Your task is to repeat the records exactly from the line containing "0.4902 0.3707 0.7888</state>" onward, through the final line.
### Stored data ###
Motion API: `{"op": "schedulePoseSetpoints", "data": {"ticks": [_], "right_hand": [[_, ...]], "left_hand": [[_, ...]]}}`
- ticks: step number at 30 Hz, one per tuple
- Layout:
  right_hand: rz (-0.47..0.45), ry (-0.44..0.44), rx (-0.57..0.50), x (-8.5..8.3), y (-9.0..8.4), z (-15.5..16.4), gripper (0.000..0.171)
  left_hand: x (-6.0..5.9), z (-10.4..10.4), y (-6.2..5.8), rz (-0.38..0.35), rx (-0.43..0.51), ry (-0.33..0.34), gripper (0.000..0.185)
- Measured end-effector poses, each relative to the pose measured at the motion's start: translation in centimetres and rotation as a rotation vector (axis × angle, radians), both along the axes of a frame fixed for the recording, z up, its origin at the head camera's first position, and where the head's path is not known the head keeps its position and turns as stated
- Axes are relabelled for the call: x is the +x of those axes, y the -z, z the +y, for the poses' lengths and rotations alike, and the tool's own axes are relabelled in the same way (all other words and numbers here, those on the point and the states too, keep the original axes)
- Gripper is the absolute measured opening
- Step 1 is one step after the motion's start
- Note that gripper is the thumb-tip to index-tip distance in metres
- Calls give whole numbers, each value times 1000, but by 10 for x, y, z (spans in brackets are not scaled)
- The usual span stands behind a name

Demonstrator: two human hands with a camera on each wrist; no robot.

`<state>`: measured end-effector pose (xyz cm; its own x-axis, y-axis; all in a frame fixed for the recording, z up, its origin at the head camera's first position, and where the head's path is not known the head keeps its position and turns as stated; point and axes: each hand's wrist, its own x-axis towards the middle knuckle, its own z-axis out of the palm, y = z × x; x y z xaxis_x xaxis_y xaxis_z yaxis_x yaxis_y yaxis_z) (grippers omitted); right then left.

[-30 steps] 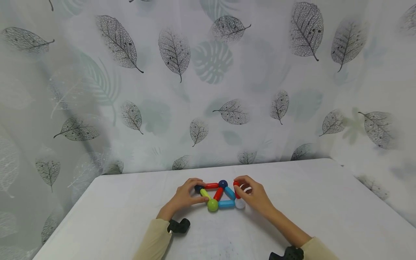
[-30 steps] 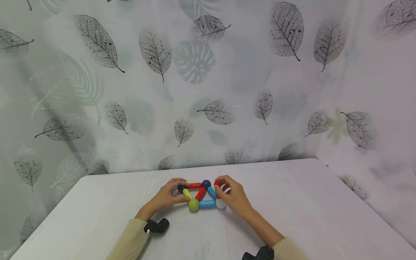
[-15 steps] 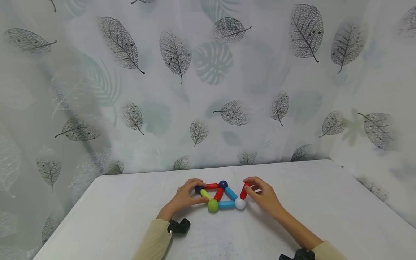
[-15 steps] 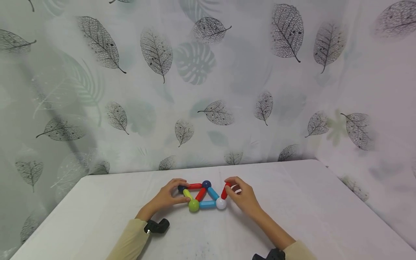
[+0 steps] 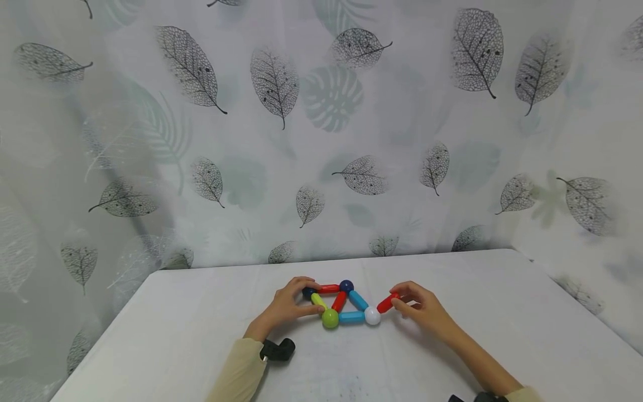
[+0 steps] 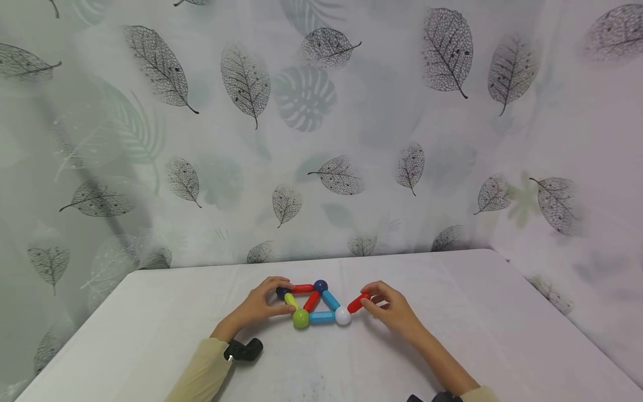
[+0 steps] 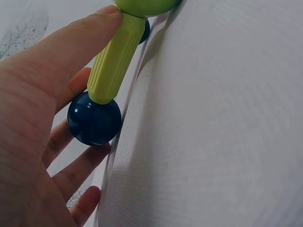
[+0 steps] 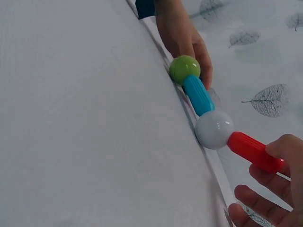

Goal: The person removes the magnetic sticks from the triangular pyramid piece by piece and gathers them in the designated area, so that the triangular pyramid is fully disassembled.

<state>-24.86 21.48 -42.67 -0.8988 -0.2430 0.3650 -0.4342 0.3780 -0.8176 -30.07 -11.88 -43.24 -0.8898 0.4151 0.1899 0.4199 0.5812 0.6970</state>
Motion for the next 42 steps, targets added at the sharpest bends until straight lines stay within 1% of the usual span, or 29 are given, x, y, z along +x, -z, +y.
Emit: {"op": "schedulePoseSetpoints", "data": {"ticks": [3, 7, 11, 14, 17, 21, 25, 28, 31, 35, 36, 42], "right_hand": [[8, -17, 61, 1, -3, 6, 23], [47, -32, 167, 1, -5, 13, 18], [77, -59, 259, -1, 0, 17, 15], [95, -62, 300, -1, 6, 18, 14], [135, -58, 302, -2, 11, 17, 16], [236, -69, 284, -4, 15, 13, 21], [308, -91, 278, -5, 15, 10, 22], [308, -103, 283, -6, 14, 10, 21], [311, -102, 292, -6, 14, 10, 21], [316, -98, 285, -6, 13, 9, 20], [310, -96, 280, -6, 13, 8, 20], [276, -84, 238, -3, 12, 7, 18]], "left_hand": [[0, 0, 0, 0, -4, 2, 49], [0, 0, 0, -5, -2, -2, 50], [0, 0, 1, -14, 5, -4, 49], [-1, 0, 2, -15, 5, -2, 49], [-1, 0, 2, -13, 1, -5, 49], [1, 0, 1, -18, 8, 4, 49], [1, -3, 0, -54, 81, 31, 53], [1, -6, 0, -87, 146, 19, 53], [-1, -9, 1, -72, 181, -3, 45], [-3, -11, 4, -39, 208, -14, 37], [-3, -10, 5, -40, 213, -17, 36], [-3, -6, 5, -22, 198, -28, 33]]}}
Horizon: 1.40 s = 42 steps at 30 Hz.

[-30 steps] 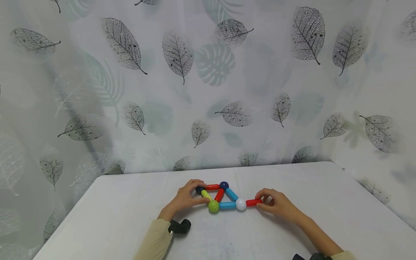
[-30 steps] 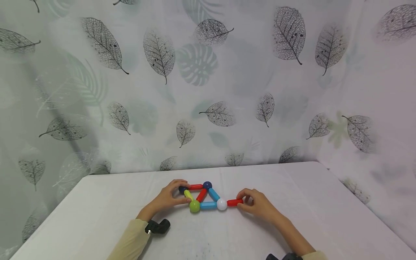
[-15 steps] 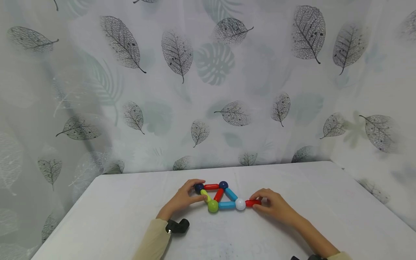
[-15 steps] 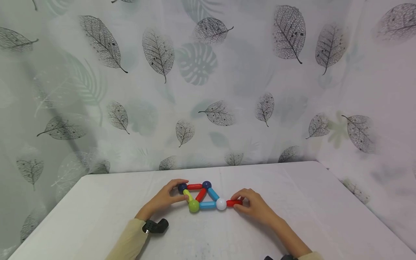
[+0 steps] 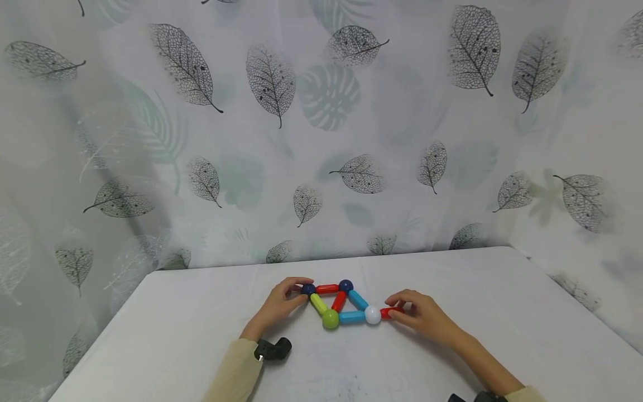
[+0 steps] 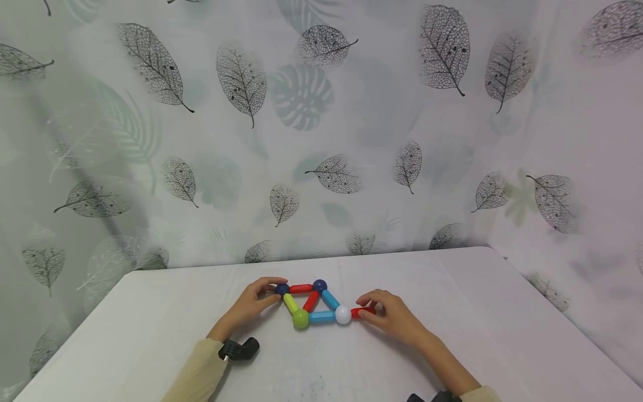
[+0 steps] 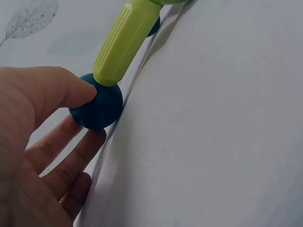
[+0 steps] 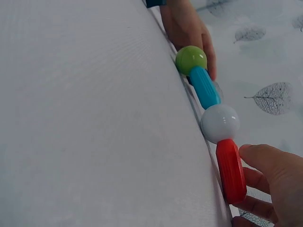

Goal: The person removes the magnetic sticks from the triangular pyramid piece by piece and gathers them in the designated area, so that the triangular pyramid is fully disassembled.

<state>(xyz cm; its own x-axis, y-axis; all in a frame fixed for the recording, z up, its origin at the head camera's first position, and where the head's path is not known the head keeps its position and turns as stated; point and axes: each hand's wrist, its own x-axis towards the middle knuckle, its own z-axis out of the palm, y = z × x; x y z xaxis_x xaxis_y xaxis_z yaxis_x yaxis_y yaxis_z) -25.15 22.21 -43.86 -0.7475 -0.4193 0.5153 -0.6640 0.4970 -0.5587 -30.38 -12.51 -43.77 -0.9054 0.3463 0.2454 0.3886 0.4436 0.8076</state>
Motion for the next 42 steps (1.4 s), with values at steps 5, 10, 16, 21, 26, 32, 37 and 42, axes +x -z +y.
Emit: {"op": "schedulePoseSetpoints", "data": {"ticks": [5, 10, 16, 21, 26, 32, 37, 42], "right_hand": [[29, 13, -27, -1, -1, -2, 18], [53, 80, -25, -1, -3, -4, 25], [34, 107, -18, 0, -6, -5, 23], [92, 89, -17, 0, -10, -9, 23], [121, 71, -12, -3, -12, -13, 21], [115, 33, -2, -10, -18, -20, 19], [28, 11, 29, -16, -24, -31, 19], [-42, -18, 65, -19, -26, -42, 21]], "left_hand": [[2, 3, -1, 10, -18, 29, 33], [2, 9, 0, 4, -13, 71, 33], [5, 17, -1, 3, -3, 119, 33], [9, 25, -3, 17, -20, 156, 33], [13, 35, -5, 41, -38, 181, 33], [16, 46, -4, 56, -51, 204, 33], [17, 50, -4, 69, -64, 206, 33], [18, 50, -3, 67, -60, 202, 32]]}}
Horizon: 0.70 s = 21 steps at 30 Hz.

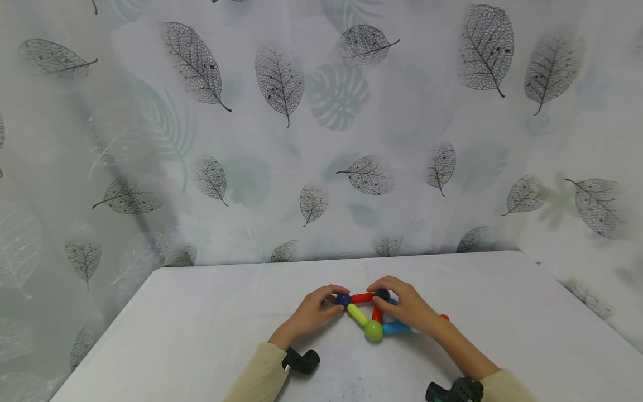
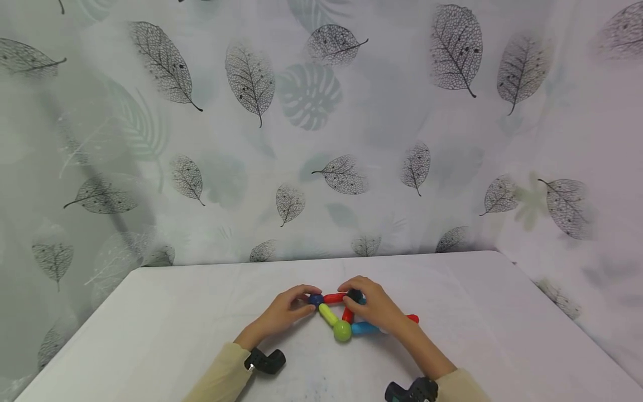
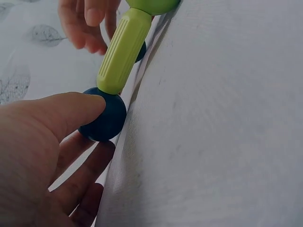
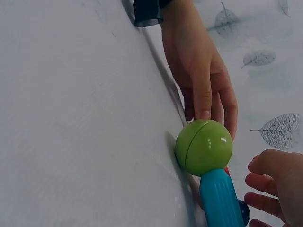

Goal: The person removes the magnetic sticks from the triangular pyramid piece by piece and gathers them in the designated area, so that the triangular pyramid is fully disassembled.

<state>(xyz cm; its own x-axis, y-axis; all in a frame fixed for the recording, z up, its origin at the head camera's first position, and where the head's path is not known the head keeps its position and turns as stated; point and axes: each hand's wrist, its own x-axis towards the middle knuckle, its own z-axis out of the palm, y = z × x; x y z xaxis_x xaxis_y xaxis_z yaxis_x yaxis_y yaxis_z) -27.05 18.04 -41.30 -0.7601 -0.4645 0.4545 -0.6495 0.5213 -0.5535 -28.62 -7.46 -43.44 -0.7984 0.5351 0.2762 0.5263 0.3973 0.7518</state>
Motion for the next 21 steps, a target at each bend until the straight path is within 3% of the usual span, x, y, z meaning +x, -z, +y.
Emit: {"op": "schedulePoseSetpoints", "data": {"ticks": [6, 9, 21], "right_hand": [[-62, -59, 28, -4, 0, -11, 25], [-43, -66, 74, -7, 2, -16, 25], [12, 51, 218, -11, 12, -32, 23]], "left_hand": [[0, -2, 1, -1, 11, 26, 33], [0, -2, 2, -28, 20, 30, 34], [0, -4, 3, -62, 14, 31, 38]]}}
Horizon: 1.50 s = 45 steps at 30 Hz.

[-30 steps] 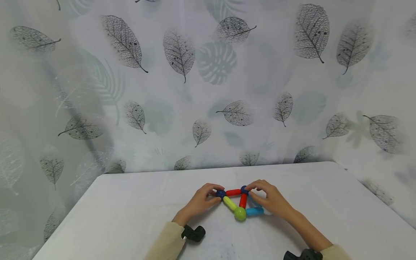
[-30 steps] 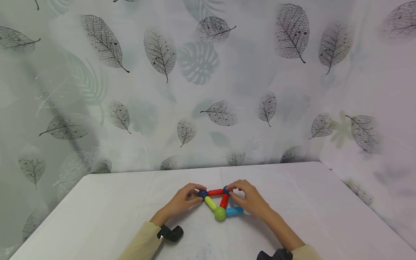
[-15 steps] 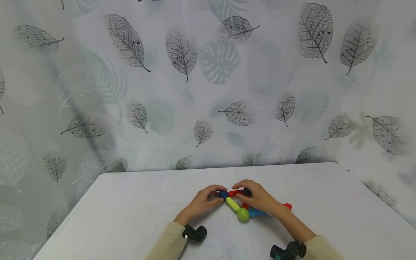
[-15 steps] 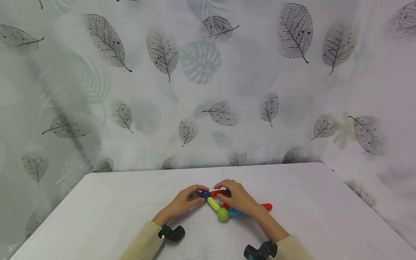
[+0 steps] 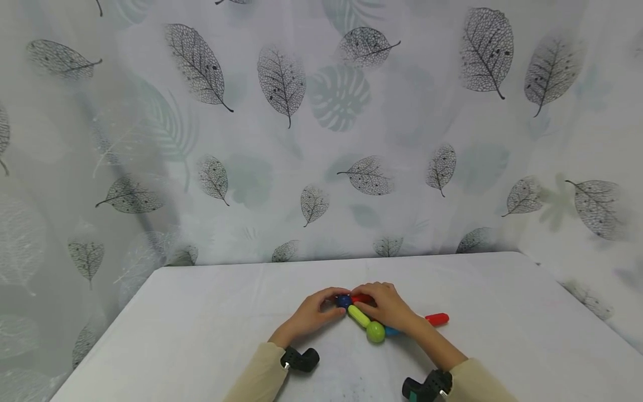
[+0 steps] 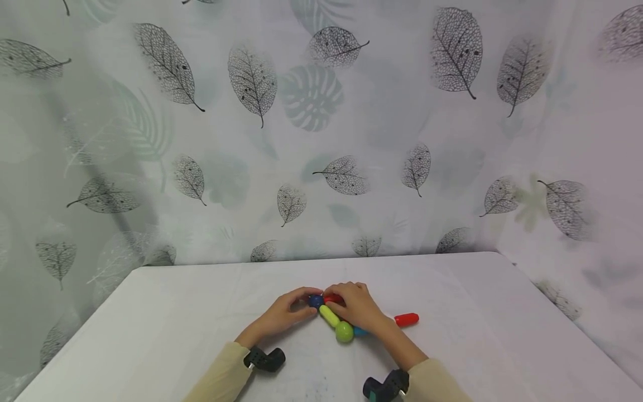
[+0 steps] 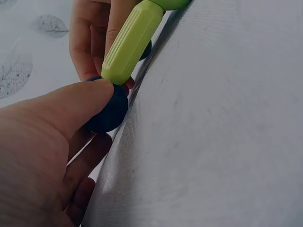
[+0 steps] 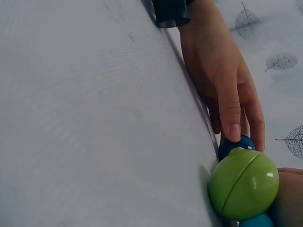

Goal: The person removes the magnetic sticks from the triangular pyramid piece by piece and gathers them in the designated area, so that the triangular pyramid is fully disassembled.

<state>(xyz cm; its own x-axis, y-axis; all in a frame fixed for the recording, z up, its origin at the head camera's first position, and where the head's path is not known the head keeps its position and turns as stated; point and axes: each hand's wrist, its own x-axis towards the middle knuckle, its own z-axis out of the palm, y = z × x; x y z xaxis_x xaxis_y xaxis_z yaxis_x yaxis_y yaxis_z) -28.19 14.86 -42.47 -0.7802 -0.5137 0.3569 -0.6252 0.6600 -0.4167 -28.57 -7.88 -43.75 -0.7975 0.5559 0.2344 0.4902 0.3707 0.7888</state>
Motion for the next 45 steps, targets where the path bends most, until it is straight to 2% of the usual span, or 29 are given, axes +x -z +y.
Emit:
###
Answer for this exercise:
<state>(xyz cm; its own x-axis, y-axis; all in a frame fixed for the recording, z up, its origin at the head camera's first position, and where the head's path is not known the head keeps its position and turns as stated; point and axes: each hand's wrist, its own x-axis towards the middle knuckle, its own z-axis out of the palm, y = z × x; x y z xaxis_x xaxis_y xaxis_z yaxis_x yaxis_y yaxis_z) -28.19 14.86 -42.47 -0.7802 -0.5137 0.3569 -0.6252 0.6600 -0.4167 -28.57 -7.88 -43.75 -0.7975 0.5559 0.2344 0.4902 0.3707 0.7888</state>
Motion for the next 45 steps, targets where the path bends most, until it is straight to 2% of the usual span, or 29 are given, axes +x -z +y.
Emit:

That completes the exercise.